Your output must consist solely of the lines from the one containing "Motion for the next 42" through the end of the records, reproduced exactly.

Stored dataset items:
──────────

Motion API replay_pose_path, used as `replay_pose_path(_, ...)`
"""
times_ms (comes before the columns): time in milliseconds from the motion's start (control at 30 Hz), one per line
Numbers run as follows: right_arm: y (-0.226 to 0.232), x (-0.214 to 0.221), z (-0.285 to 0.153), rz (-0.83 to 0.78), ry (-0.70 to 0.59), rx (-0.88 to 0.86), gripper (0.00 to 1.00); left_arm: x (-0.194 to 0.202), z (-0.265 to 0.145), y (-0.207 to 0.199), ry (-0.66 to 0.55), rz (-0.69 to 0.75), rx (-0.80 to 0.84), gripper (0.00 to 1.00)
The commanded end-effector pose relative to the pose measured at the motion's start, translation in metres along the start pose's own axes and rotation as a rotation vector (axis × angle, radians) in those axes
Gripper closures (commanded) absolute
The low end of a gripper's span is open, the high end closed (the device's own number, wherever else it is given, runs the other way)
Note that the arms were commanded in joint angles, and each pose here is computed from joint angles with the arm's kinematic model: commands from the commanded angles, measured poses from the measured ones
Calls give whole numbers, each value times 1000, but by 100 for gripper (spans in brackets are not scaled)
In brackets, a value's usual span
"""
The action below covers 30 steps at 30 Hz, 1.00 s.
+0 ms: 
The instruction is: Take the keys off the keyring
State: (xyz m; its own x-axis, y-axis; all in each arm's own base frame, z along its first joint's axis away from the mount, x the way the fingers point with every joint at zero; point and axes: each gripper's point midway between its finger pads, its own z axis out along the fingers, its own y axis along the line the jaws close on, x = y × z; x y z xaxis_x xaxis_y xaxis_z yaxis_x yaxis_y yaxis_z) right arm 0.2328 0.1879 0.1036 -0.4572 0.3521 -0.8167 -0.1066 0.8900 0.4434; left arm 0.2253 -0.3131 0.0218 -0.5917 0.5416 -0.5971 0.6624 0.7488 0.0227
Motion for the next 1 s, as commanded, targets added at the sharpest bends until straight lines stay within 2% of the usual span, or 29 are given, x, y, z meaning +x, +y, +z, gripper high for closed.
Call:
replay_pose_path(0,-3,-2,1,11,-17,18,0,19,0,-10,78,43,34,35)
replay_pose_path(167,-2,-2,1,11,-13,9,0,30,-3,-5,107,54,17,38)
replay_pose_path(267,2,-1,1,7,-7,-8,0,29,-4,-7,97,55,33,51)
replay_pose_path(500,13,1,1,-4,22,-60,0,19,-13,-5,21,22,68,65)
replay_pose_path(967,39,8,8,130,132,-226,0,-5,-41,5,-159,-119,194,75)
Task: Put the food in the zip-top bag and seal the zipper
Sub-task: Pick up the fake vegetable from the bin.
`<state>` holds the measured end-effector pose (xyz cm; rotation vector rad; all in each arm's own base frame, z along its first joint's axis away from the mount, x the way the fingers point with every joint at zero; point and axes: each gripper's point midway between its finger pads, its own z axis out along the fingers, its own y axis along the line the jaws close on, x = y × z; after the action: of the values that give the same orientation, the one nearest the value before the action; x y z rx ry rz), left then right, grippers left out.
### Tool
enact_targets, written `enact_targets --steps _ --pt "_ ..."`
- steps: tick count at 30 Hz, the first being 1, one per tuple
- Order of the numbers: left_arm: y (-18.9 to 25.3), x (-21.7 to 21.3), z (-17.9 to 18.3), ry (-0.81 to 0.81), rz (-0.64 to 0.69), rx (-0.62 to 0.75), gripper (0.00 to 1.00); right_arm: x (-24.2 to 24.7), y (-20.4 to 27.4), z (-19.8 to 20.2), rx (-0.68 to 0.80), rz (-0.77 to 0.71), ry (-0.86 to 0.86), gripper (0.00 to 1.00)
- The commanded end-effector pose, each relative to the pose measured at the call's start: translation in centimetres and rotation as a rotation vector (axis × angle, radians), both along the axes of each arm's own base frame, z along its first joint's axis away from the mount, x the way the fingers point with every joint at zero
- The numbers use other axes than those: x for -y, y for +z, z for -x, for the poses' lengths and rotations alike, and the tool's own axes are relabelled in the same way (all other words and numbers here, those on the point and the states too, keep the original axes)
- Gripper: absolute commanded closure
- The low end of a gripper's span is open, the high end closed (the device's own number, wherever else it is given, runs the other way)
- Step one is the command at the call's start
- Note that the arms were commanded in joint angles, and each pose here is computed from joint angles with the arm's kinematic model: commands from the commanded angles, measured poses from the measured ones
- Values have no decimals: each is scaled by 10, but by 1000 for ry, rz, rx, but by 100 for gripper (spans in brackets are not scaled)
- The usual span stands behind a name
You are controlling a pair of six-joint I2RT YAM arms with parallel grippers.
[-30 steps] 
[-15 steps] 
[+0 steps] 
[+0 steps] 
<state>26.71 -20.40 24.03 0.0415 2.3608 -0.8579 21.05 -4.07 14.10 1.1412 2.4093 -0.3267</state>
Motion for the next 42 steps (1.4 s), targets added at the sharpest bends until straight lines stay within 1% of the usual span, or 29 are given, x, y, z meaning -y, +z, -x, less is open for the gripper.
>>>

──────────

### Reply
Motion for the next 42 steps (1.4 s), targets added at the sharpest bends until straight lines stay within 1% of the usual span, or 29 are given, x, y, z meaning -y, +z, -x, less is open for the gripper.
>>>

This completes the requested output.